Black Flat
by Bryan R. Monte

Derek, you bastard, you kept me too late!
And now the rain makes my tires squeal
on the the turns through the university parkway.
God, I love the feel of your conversation
your teeth-clenched accent
your room’s lavender walls
on which hang art posters
from Paris and Berlin while outside
Cleveland’s steel plant ashes fall gently
syncopated by a Mozart symphony.

Eight hours a day I’d grind optical lenses
chewing pink dust through a face mask
watching co-workers cough and laugh
and slap each other on the back
signalling through cigarette-yellowed fingers
above the whine of the machinery
Mom so proud of my new union job
She gave me her car.
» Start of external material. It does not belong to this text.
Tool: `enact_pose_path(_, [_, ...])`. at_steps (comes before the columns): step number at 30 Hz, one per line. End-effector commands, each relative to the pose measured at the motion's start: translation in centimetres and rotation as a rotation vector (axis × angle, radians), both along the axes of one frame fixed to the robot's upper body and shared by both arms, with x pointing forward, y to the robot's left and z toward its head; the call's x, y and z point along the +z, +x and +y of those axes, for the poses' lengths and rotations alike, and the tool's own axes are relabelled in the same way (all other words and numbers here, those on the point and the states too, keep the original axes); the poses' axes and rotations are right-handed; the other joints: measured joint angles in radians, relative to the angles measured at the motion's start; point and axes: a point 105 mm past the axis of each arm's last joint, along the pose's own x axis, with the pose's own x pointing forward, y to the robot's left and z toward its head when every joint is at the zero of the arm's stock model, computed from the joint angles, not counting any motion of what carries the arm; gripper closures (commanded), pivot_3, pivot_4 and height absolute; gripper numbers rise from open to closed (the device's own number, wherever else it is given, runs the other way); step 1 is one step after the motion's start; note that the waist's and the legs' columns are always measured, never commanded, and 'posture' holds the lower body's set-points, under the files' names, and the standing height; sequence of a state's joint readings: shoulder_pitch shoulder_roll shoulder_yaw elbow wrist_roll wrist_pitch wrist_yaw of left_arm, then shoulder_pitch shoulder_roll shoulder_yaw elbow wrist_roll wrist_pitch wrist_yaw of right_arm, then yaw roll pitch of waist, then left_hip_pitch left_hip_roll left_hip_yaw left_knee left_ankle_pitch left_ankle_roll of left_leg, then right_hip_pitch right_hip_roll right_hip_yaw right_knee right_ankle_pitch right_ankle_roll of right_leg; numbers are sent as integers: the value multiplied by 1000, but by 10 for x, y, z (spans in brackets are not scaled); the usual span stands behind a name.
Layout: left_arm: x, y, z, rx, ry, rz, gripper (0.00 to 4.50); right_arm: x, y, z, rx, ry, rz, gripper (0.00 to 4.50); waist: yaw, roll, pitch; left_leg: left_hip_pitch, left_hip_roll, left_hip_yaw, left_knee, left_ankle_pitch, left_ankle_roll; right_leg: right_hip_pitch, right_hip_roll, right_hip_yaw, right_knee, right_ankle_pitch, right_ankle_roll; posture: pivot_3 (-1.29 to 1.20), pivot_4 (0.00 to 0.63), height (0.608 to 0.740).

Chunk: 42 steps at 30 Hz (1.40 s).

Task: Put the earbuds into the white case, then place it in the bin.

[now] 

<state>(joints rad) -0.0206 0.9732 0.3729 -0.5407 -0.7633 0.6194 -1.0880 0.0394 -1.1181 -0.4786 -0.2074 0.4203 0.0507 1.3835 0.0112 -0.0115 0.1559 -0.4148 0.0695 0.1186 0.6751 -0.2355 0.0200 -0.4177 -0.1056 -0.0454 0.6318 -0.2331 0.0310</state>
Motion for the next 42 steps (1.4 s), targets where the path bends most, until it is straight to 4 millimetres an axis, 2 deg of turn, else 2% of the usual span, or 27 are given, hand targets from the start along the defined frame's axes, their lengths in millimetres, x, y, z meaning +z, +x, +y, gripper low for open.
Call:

After work
I’d swing by your dorm.
A quick meal and a bottle of wine
and we’d be laughing and rolling on the lawn
then go downtown to buy the bag ladies supper
recording their stories for local colour
the radio my noisy companion back to my side of town
talking and singing to me to make sure
I didn’t miss any of the exits, the car rolling smoothly
along the elevated, concrete expressway.

The day your letter arrived from Stanford
Your voice came from the end of a long corridor
and soon I was parting the iron, luminous plume downtown
to drive you away forever.
The radio was on and the windows were up
but we weren’t even talking.
Streetlights strobed the windshield accusingly
Never, never, you’ll never!
Driving home the world folded out black flat
and I drifted through three lanes alone.